Nándor Csillag was still in diapers when he first heard his father’s Victor vinyl recordings, which he was never allowed to place on the deck himself. On the cardboard covers of the records he could soon make out: “Enrico Caruso, the greatest tenor singer of all time, is under the exclusive contract of the Victor Company.” La donna e mobile! sang Caruso, to a piano accompaniment and with him little Nándor Csillag, in his piping little voice, to the great joy of his father. Soon he knew it inside out, just as he did the song of Nemorino, and above all the sobbing aria, Ridi, Pagliaccio!-he understood not a word of the Italian text, but still gleaned from the music what it was about.
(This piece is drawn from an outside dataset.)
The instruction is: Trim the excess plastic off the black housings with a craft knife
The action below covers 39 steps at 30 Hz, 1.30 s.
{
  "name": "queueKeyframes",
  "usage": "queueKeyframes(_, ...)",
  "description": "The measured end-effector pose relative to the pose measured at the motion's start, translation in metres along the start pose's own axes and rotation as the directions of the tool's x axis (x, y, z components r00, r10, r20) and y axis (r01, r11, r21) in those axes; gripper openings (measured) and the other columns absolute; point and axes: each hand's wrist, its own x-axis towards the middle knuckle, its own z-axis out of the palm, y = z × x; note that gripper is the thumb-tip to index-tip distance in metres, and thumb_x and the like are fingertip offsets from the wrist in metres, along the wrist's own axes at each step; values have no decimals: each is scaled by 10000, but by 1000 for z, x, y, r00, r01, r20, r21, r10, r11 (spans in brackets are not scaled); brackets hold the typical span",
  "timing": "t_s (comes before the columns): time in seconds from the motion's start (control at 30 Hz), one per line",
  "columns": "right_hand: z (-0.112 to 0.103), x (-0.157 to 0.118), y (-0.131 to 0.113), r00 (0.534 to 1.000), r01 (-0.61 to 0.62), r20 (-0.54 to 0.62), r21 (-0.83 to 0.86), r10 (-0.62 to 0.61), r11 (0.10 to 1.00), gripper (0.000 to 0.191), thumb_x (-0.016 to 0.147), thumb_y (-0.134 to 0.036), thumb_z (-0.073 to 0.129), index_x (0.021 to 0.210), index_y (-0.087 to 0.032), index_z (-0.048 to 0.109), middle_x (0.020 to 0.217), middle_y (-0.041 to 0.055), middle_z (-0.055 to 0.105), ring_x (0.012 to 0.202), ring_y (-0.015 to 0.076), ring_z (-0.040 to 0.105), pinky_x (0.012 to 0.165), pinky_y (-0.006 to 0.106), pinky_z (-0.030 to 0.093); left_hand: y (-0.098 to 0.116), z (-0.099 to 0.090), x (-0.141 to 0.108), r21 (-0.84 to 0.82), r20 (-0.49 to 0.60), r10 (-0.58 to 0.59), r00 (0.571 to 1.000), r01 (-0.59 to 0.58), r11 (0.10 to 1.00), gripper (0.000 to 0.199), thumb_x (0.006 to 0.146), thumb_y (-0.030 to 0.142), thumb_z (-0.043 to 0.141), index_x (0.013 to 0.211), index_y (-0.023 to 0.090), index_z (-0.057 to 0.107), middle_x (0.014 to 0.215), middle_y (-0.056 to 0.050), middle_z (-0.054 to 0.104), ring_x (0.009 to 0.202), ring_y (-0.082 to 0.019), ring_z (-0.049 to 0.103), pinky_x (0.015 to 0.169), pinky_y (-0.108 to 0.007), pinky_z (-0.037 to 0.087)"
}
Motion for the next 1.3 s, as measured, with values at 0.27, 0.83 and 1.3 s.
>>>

His first teacher of singing was the Italian-born organist of the cathedral. He had some time ago abandoned a promising career in opera in Italy because of a false little Italian maiden. He had eloped to Trieste with her and thence came to Pécs alone. The man was brash, had a moustache and a goatee, and was universally known as Signor Supercilio, because he was a man of few words but many cigarettes and made friends with hardly a soul. They did not know that the reasons for his introspection were quite prosaic: in ten years of residence he had failed to master the Hungarian tongue, of which fact he was deeply ashamed and thus tried to conceal it. He taught Nándor Csillag with unremitting harshness, but rewarded good work at the end of the class with a piece of chocolate. On one occasion he let slip that he had himself been a student of Guglielmo Vergine, the Neapolitan maestro who had taught, among others, Missiano, the acclaimed baritone, and Caruso, the famed tenor. When Nándor Csillag passed this nugget on at home, the standing of his singing teacher rose vertiginously in the eyes of the parents.